L’Europe est confrontée à une crise gazière hivernale imminente, qui a alimenté les craintes d’un ralentissement industriel généralisé dû à des fermetures d’usines et à d’éventuelles coupures de courant. Elle devrait également entraîner une crise du coût de la vie pour les ménages et les petites entreprises.

Les prix du gaz ont atteint des sommets ces derniers mois, sous l’effet d’une hausse de la demande mondiale après le ralentissement économique de Covid-19 l’année dernière, et alimentés par la réticence de la Russie à exporter des quantités supplémentaires vers l’Europe pour aider à répondre à la demande malgré la flambée des prix du marché.

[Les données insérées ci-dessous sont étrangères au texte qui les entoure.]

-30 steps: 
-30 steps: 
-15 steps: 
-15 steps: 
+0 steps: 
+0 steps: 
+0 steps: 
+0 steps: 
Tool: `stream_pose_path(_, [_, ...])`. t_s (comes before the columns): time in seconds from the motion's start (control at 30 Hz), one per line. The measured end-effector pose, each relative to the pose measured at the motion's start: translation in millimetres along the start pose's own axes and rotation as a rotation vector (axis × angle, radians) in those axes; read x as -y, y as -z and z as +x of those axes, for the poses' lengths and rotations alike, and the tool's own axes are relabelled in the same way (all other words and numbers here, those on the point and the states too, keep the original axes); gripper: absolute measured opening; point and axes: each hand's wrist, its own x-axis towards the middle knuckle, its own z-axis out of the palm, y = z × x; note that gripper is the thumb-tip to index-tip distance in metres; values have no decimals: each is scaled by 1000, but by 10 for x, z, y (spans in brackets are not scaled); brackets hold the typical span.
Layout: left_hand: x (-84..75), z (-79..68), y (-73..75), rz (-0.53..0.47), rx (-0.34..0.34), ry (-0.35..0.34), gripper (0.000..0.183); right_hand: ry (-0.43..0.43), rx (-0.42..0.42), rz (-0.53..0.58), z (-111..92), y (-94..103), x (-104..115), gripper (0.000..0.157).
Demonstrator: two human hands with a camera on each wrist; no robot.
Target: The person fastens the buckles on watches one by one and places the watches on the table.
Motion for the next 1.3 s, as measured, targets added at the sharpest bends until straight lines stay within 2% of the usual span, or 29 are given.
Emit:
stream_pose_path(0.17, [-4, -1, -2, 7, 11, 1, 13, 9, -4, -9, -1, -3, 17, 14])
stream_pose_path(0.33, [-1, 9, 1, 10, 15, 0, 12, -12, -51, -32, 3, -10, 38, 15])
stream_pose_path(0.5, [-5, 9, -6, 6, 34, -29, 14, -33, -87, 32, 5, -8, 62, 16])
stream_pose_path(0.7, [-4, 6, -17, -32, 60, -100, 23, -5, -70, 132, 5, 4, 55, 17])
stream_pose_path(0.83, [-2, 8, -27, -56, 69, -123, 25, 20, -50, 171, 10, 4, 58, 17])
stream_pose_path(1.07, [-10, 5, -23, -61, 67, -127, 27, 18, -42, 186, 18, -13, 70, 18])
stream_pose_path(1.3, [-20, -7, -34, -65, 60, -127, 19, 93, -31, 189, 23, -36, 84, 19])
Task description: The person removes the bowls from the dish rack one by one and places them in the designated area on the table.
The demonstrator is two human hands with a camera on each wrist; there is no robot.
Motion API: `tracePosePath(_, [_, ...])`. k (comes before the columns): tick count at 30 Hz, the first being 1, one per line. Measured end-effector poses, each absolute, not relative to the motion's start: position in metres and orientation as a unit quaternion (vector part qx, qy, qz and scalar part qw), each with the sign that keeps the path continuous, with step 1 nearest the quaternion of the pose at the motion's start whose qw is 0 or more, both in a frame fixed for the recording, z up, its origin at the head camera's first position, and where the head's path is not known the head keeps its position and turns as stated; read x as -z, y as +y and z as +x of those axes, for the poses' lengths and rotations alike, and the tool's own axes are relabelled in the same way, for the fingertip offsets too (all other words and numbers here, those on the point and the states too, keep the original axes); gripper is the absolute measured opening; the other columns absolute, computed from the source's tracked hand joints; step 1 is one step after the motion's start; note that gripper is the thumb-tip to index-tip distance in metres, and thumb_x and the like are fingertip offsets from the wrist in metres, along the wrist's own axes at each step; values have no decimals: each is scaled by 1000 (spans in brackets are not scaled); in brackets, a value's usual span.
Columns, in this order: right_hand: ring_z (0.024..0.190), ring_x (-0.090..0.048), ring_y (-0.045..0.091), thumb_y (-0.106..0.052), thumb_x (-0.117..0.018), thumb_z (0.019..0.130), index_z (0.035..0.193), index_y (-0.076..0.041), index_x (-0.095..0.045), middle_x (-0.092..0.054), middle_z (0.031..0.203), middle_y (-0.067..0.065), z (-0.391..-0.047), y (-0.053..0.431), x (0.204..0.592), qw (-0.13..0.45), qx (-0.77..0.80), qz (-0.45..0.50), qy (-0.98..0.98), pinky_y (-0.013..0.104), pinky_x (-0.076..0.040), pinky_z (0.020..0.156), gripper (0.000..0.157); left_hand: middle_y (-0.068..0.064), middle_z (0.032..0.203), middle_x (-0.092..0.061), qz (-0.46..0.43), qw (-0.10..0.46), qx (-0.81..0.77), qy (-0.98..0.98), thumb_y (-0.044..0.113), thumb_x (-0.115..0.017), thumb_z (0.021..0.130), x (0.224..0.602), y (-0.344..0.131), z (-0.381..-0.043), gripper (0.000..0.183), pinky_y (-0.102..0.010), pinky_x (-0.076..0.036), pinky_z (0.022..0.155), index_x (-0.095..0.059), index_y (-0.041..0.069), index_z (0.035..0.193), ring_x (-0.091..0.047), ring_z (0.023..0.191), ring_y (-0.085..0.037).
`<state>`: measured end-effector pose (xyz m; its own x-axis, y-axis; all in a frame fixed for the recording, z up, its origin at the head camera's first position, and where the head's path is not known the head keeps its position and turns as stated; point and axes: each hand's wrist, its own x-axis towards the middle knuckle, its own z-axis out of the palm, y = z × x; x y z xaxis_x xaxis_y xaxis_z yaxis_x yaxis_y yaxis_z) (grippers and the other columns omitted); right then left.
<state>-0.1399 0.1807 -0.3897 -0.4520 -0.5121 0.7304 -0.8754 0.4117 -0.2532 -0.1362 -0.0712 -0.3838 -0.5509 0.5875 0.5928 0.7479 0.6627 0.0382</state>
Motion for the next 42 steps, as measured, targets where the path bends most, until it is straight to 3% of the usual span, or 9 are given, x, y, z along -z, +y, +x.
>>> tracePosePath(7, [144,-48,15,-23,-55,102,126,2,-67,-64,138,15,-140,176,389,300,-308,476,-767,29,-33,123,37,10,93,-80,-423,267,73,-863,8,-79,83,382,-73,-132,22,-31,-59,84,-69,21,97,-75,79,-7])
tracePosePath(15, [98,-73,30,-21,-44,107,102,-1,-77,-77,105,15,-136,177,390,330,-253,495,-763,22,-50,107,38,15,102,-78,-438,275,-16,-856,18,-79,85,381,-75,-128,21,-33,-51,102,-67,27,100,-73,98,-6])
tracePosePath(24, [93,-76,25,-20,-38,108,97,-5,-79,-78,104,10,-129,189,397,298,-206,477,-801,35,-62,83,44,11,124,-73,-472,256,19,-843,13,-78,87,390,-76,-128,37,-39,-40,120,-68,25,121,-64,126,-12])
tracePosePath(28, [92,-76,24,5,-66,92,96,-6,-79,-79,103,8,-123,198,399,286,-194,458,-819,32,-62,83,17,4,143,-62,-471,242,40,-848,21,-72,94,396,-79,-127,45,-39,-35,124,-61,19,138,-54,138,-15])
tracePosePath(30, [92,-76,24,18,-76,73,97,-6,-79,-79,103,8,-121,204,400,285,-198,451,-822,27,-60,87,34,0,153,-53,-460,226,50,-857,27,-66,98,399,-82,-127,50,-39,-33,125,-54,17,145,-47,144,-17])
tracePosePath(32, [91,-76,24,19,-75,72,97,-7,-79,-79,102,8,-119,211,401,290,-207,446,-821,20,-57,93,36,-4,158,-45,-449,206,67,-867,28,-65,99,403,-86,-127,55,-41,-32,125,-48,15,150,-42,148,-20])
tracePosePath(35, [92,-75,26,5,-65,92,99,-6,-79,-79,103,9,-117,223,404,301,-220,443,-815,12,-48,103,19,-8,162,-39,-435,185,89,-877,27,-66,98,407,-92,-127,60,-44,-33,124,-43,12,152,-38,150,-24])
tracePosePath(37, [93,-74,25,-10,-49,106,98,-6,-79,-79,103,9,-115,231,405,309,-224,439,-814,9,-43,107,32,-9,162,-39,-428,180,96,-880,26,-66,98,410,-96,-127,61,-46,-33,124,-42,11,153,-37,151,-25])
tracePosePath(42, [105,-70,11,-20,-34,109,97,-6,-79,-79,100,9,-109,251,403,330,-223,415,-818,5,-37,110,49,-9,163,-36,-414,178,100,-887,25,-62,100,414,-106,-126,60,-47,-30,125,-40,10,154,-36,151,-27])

Certains pays ont accusé la Russie, qui est le premier fournisseur de gaz de l’Europe, de ne pas fournir de gaz supplémentaire à l’Europe afin de faire pression sur l’Allemagne pour qu’elle approuve le projet gazier. Le Kremlin a démenti ces accusations.

Le patron de Trafigura, le géant du négoce des matières premières, Jeremy Weir, a averti que l’Europe pourrait être confrontée à des « pannes de courant » cet hiver en raison de l’insuffisance des approvisionnements en gaz et des faibles niveaux de stockage de gaz.

« Franchement, nous n’avons pas assez de gaz en ce moment ; nous ne stockons pas pour la période hivernale. Nous ne stockons pas pour la période hivernale. Il y a donc une réelle inquiétude quant à la possibilité d’avoir des pannes de courant en Europe si l’hiver est froid », a déclaré M. Weir lors d’une conférence industrielle.

Weir a averti qu’il y avait « un problème qui se profile sur les prix du pétrole à long terme » en raison d’un ralentissement de la nouvelle production de pétrole, et qu’il était « très possible » que les prix mondiaux du pétrole, qui ont grimpé de 60% depuis le début de l’année à plus de 80 dollars le baril, puissent atteindre 100 dollars le baril pour la première fois depuis 2014.

Guy ERWAN

Guy ERWAN

Guy est un bénévole qui n’a pas d’expérience en matière de journalisme, mais il a une grande envie d’apprendre. Il nous apporte son dynamisme et son expérience dans le monde associatif. Guy est originaire de Nantes et aime partager son amour de cette belle région.